Students barred from new HKU hostel over air quality fears
HKU bosses face huge bill for putting up 800 new arrivals in nearby hotels after levels of cancer-causing formaldehyde exceed limits
Olga Wong and Thomas Chan
The University of Hong Kong may have underestimated the scale of the indoor air quality problem in its much-delayed new hostel and could face soaring bills to accommodate students unable to move in.
The university originally estimated that the cancer-causing material formaldehyde, believed to have been released by new furniture, could be dispersed in a week and budgeted HK$1 million for alternative accommodation.

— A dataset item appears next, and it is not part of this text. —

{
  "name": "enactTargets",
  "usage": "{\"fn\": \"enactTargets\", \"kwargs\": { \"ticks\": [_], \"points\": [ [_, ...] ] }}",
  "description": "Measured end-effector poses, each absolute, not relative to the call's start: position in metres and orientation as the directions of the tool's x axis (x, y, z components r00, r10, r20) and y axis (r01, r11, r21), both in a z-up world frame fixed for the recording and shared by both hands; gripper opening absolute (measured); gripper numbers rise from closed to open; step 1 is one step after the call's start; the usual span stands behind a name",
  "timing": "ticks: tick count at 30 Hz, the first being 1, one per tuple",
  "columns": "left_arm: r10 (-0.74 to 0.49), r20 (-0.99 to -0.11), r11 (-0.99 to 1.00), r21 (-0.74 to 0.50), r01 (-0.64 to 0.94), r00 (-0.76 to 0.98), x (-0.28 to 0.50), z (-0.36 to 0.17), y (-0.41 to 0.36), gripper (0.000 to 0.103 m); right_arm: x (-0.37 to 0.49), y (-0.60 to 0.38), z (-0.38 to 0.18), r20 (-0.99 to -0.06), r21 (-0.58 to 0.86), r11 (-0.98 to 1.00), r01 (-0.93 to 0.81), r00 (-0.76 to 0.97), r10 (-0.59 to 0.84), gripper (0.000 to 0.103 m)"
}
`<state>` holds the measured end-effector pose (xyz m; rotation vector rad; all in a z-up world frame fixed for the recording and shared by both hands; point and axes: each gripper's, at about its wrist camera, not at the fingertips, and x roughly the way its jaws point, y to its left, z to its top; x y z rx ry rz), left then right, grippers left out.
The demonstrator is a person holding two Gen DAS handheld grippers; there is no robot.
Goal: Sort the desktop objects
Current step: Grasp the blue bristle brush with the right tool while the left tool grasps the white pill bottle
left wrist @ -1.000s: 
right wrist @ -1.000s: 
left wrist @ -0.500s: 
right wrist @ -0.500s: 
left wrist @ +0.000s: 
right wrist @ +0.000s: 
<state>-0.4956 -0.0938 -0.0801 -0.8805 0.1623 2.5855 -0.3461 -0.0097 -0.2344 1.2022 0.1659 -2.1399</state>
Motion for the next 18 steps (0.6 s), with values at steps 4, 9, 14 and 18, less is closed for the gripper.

But an expert on indoor air quality said yesterday it could take up to six months and students' health could suffer if they moved into the Kennedy Town hostel too soon.
"If students are to move in within a week, the levels will increase again in an air-conditioned environment," Professor Yau Yiu-hung of the Open University said. "In general cases, it will take three to six months for the level to resume to normal."
About 800 non-local students were due to move into the two new blocks in Lung Wah Street yesterday and were asking why they were not told of the problem earlier.
It was the second case of formaldehyde emissions in the university's new campus this year, after staff who moved into office buildings in May suffered health problems.
Yau said special attention should be given to the level of other pollutants such as solvent and benzene. "When the level of formaldehyde is high, the levels of other pollutants are usually high too."
Test results received by the university on Tuesday showed that of 16 air samples tested, six had formaldehyde content ranging from 103 to 130 micrograms a cubic metre, exceeding the standard of 100 set by the Environmental Protection Department.
But a university spokeswoman said another set of findings received yesterday showed an improvement, with only one sample failing.
Measures to clear the air include opening all windows and adding filters to air-conditioners.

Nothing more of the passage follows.